Патоморфологическое исследование. Определяли причину смерти погибших животных. Для патоморфологического исследования проводили вскрытие с выделением головного мозга, сердца, легких, печени и почек, которые кассетировали и фиксировали в 15 % нейтральном забуференном растворе формалина не менее 48 ч. Затем осуществляли стандартную проводку и заливку в парафиновые блоки, получали срезы толщиной 5 мкм и окрашивали их гематоксилином и эозином, крезиловым фиолетовым по Нисслю, пикро-Маллори по Лендруму, по методике Ли (ГОФП) [20]. Гистологические препараты исследовали под светооптическим микроскопом Leica DM1000 с поляризационными фильтрами POLAR при участии двух независимых патологов. Микрофотографии получали с помощью камеры и программы ADF Image Capture (версия х64, 4.7.14011).

Статистическая обработка данных. Данные обрабатывали с использованием пакета статистических программ GraphPad Prism 6.0 (США). Для регистрируемых количественных переменных рассчитывали параметры описательной статистики. Данные представлены в виде среднего (Mean) и его ошибки (±SEM). Отличия между выборками оценивали с помощью непараметрического критерия Краскела – Уоллиса и Данна для множественных сравнений и считали значимыми при уровне р < 0,05.

Результаты и обсуждение

Для подбора оптимальной дозы ЭГ использовали три дозы, каждую из которых увеличивали в два раза. Введение ЭГ крысам в дозе 3 мл/кг не приводило к существенной интоксикации, в клинической картине преобладали неврологические нарушения только в первые сутки наблюдения в виде атаксии, тахипноэ, чередующихся эпизодов увеличения двигательной активности и бокового положения при наблюдении в клетке. На 2-е и 3-и сутки поведение и внешнее состояние животных не отличались от нормального. В дозе 6 и 12 мл/кг ЭГ вызывал более выраженные неврологические нарушения в первые сутки наблюдения в виде атаксии и увеличения двигательной активности, которые сменялись через 2 ч боковым положением 1 из 2 особей в группе крыс, получавших ЭГ в дозе 6 мл/кг, и 2 из 2 особей в группе крыс, получавших ЭГ в дозе 12 мл/кг. У отравленных животных снижались двигательная активность, потребление корма и воды. На 3-и сутки, не приходя в сознание, обе крысы из группы ЭГ 12 мл/кг погибли.
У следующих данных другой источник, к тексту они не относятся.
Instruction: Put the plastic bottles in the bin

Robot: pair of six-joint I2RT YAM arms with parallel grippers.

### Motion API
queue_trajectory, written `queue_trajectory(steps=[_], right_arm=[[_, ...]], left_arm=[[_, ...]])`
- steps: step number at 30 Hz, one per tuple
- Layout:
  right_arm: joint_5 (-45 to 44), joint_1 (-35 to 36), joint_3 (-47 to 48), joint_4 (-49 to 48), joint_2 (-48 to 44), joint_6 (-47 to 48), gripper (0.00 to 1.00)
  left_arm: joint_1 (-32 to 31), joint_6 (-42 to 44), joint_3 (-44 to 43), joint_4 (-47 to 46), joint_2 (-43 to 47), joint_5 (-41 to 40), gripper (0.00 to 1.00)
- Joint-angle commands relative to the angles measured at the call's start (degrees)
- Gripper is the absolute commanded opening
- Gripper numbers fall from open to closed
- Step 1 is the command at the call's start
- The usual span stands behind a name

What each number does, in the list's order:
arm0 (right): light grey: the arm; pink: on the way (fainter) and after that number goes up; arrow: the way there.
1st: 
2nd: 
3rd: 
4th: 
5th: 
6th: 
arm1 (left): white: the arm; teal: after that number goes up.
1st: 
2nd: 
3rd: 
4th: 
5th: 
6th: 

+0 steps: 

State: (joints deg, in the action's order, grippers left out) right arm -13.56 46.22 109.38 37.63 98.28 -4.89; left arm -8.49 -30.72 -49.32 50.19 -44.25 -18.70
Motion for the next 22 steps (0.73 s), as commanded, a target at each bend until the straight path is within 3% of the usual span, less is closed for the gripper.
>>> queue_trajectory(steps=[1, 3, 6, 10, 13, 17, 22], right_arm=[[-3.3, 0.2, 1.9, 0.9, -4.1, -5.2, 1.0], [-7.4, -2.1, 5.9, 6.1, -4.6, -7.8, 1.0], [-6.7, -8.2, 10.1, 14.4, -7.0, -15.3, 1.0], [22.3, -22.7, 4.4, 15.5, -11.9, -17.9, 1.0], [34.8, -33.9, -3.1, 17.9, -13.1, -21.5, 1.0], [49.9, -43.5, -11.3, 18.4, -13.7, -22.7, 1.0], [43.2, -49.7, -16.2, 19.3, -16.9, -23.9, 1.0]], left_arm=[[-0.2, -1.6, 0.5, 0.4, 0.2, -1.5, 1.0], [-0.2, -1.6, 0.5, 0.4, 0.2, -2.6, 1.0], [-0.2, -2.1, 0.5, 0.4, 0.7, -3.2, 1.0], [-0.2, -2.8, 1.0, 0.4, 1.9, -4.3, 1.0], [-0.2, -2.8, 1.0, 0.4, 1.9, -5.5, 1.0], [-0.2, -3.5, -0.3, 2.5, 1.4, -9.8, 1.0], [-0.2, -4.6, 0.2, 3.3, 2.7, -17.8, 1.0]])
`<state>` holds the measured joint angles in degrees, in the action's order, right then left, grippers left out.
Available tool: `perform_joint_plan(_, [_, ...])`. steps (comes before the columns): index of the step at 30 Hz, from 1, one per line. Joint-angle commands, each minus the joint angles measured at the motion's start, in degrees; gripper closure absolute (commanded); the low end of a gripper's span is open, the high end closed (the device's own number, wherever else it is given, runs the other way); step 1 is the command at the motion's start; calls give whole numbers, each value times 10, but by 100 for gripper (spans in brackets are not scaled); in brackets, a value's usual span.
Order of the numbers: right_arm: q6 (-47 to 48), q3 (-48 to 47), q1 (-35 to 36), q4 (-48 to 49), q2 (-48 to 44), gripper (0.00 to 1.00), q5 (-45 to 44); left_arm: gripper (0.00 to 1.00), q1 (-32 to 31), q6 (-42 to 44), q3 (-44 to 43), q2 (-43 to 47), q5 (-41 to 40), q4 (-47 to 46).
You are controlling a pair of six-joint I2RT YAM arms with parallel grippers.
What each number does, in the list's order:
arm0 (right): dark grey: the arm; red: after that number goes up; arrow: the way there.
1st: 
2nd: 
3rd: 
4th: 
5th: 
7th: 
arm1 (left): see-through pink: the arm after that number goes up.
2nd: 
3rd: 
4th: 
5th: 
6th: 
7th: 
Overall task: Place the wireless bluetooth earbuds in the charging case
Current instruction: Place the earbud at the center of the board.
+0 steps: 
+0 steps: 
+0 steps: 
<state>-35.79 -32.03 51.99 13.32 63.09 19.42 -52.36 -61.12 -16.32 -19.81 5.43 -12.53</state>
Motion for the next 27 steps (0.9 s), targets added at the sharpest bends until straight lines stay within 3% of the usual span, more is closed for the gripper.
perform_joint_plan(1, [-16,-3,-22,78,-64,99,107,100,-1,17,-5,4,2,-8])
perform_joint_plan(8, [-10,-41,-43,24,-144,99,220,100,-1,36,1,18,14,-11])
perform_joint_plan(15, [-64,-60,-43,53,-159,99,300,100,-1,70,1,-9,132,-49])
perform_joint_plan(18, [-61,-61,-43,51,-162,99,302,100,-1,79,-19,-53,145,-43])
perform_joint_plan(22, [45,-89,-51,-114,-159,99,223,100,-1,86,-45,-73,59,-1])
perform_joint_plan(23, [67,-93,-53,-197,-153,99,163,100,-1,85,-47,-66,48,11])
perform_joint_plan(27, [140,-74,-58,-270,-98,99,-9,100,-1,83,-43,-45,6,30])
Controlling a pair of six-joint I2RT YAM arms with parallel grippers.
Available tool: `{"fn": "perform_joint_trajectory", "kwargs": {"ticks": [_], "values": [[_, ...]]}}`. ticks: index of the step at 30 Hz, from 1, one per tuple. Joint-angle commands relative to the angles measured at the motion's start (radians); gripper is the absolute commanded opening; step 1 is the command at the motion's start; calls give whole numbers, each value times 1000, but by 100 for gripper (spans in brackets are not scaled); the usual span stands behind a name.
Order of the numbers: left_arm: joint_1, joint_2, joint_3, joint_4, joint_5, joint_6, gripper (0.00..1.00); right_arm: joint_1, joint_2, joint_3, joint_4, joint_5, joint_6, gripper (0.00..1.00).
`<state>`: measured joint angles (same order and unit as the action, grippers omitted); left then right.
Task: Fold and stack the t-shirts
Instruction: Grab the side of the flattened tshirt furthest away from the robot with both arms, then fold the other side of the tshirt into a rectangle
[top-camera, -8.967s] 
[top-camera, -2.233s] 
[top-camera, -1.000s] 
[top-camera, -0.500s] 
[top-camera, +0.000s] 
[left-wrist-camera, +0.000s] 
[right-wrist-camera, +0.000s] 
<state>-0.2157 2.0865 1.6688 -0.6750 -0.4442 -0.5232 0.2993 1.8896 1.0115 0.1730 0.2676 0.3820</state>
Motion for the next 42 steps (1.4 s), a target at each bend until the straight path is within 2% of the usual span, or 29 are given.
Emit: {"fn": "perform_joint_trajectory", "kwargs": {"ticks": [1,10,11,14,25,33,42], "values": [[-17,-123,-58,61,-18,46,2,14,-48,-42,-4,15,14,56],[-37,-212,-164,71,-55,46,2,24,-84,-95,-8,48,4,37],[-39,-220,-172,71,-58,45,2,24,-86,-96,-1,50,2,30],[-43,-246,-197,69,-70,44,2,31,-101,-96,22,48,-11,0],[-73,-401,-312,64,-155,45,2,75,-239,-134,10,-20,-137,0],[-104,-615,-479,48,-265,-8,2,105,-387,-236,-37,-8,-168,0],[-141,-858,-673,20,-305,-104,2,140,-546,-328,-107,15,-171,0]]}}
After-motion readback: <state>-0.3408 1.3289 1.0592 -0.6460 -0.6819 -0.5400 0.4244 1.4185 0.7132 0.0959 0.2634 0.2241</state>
Вскрытие и патоморфологическое исследование внутренних органов крыс, погибших при отработке дозы ЭГ, позволили установить следующие патологические изменения. В сердце отмечали мелкие темно-красные субэндокардиальные кровоизлияния без видимого распространения на миокард. Подплеврально в легких выявлены очаговые геморрагии среднего и мелкого размеров. На разрезе печень бледно-коричневого цвета с красными полосками, с поверхности разреза вытекала жидкая кровь. Почки значительно увеличены в размере, бледно-коричневого цвета, капсула снялась легко. На разрезе почек граница между слоями стертая, отмечена выраженная гиперемия слоев. Головной мозг отечен, борозды сглажены, сосуды оболочек головного мозга резко расширены, в стволовой части и мозжечке выявлены точечные кровоизлияния. Очаговых изменений в головном мозге не наблюдали.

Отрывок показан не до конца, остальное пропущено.